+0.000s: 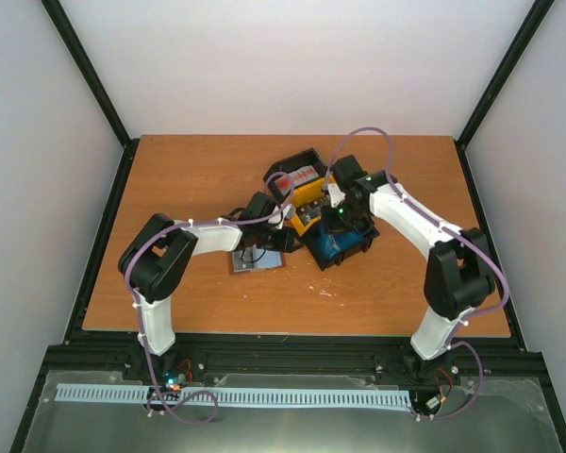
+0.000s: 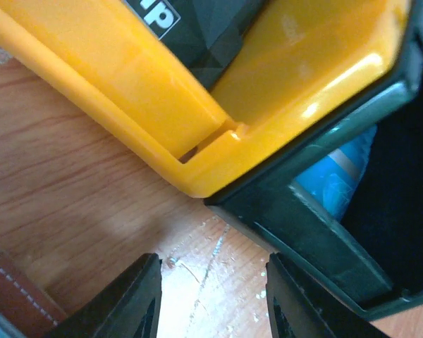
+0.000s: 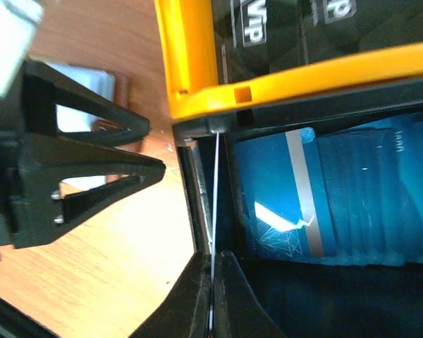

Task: Put the credit cards into the card holder
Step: Pick up the credit card from the storage box.

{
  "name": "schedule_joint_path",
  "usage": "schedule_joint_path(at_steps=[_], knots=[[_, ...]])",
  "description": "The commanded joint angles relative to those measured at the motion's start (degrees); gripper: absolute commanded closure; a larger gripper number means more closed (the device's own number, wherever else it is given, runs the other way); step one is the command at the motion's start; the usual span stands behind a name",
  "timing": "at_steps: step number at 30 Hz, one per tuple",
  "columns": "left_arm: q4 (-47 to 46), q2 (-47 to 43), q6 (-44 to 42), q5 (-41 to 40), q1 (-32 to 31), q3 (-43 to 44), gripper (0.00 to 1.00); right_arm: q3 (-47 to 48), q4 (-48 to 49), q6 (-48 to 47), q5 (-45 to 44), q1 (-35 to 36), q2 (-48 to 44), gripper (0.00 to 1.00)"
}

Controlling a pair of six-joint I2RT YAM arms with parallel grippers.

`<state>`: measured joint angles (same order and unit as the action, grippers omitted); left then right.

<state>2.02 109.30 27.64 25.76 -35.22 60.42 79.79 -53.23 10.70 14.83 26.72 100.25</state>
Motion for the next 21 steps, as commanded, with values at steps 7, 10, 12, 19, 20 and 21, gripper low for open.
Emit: schedule_joint_path(at_steps=[7, 10, 12, 19, 20, 21], knots=[[2.36, -10.41, 1.27, -1.08, -0.64, 1.15, 0.52, 1.98, -3.19, 23.98, 6.07, -0.59, -10.47, 0.97], [5.22, -13.95, 4.28, -6.33, -0.59, 0.91, 0.51, -2.72, 3.85, 33.9, 14.13, -0.92, -14.9, 0.97], [11.45, -16.68, 8.8, -15.96, -0.57, 0.86, 0.51, -5.99, 8.77, 40.38, 18.77, -1.17, -17.25, 0.97], [15.6, -26.09, 12.98, -18.13, 0.43, -2.79, 0.37, -17.94, 22.91, 58.42, 27.77, -1.27, -22.99, 0.97], [15.68, -27.32, 13.42, -16.22, 0.79, -3.1, 0.35, -19.2, 24.24, 59.87, 28.1, -1.24, -23.79, 0.97], [15.57, -28.55, 14.17, -13.76, 1.27, -3.5, 0.32, -20.11, 25.55, 60.76, 28.36, -1.25, -24.39, 0.97]])
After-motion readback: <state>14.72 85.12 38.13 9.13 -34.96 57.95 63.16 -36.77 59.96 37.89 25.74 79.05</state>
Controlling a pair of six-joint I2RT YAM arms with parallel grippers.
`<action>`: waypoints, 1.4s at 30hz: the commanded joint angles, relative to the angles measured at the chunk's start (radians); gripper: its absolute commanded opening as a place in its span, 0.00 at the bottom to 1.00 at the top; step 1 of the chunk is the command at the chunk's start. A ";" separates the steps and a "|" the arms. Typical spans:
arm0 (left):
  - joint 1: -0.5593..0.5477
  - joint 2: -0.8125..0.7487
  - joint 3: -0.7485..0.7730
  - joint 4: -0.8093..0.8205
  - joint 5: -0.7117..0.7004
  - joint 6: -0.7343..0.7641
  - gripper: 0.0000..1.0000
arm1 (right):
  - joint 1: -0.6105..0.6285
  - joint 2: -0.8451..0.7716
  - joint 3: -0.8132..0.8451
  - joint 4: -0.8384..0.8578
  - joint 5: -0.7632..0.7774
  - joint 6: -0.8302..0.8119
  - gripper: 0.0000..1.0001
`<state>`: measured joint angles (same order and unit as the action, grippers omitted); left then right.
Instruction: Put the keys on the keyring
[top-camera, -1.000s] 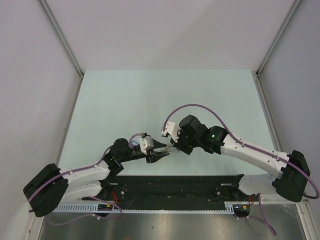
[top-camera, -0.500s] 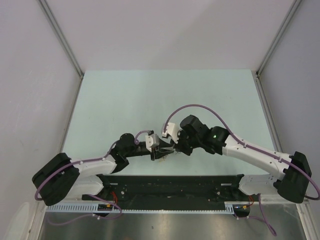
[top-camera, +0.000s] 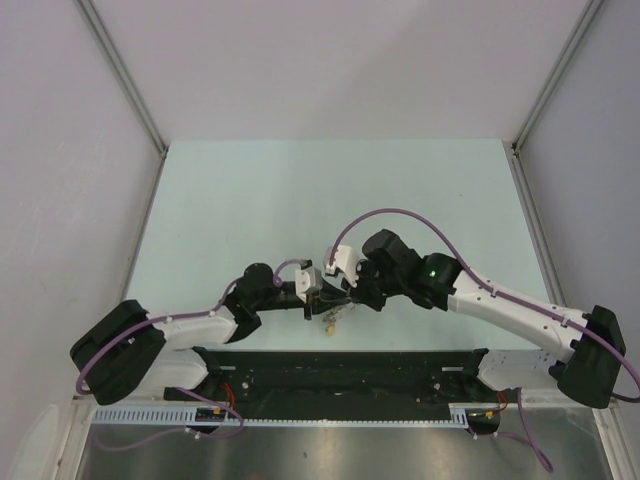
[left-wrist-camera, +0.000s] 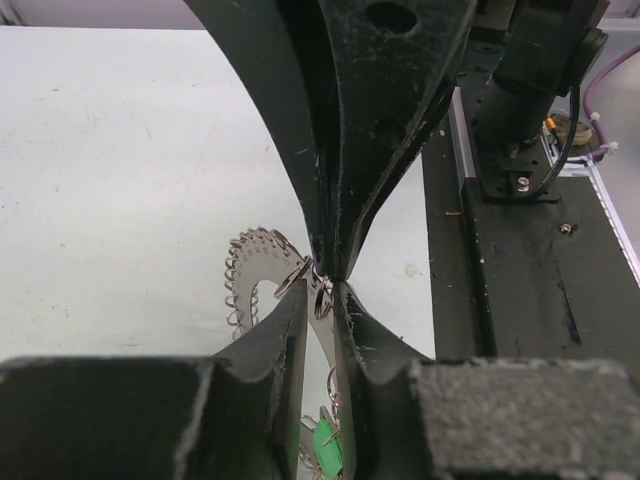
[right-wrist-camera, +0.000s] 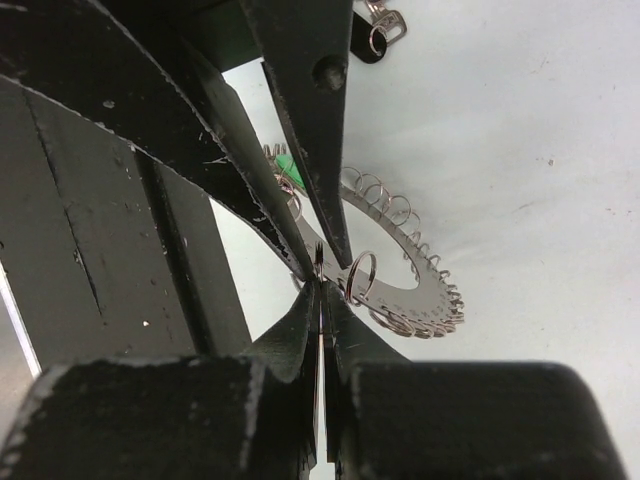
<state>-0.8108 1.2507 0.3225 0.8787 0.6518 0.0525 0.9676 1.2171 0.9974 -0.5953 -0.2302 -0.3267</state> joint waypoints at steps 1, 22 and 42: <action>0.004 0.006 0.047 0.020 0.045 0.014 0.18 | 0.010 -0.031 0.023 0.037 -0.023 -0.008 0.00; 0.010 -0.017 -0.177 0.560 -0.198 -0.310 0.00 | -0.099 -0.304 -0.215 0.417 -0.029 0.271 0.24; 0.010 -0.008 -0.209 0.664 -0.259 -0.342 0.00 | -0.124 -0.292 -0.506 0.827 -0.172 0.511 0.40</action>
<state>-0.8062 1.2587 0.1230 1.2583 0.4137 -0.2737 0.8474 0.9165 0.5056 0.0998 -0.3733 0.1440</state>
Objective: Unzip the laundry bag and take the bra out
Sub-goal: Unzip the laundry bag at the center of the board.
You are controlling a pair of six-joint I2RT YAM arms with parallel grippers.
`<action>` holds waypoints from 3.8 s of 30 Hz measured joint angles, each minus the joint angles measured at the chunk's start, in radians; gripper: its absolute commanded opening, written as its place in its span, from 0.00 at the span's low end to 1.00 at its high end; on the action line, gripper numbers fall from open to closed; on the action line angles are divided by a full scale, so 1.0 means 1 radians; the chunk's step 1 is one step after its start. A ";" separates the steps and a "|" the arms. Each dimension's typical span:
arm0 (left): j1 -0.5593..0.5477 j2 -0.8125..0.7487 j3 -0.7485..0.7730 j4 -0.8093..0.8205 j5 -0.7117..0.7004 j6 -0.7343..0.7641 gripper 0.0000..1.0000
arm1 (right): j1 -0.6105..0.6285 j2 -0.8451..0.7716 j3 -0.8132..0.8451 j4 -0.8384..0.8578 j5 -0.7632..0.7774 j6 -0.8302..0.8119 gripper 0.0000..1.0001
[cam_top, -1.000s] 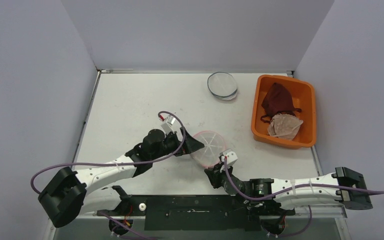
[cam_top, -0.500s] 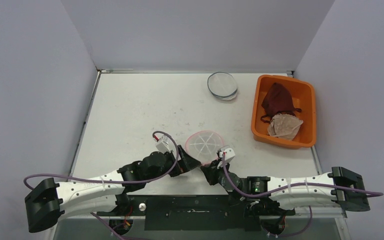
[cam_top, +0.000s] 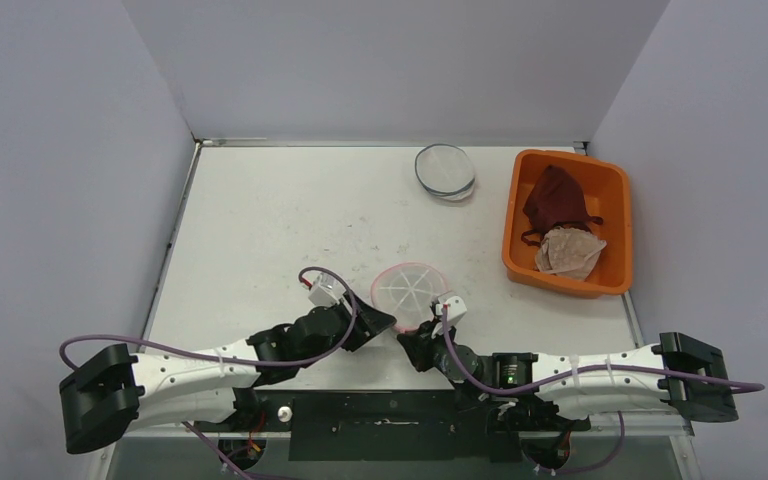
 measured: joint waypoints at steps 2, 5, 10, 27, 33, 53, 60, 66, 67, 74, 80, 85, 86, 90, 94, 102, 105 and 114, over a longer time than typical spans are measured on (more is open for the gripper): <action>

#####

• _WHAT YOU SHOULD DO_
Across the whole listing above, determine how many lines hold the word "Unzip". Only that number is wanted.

• _ANSWER TO THE PROBLEM_
2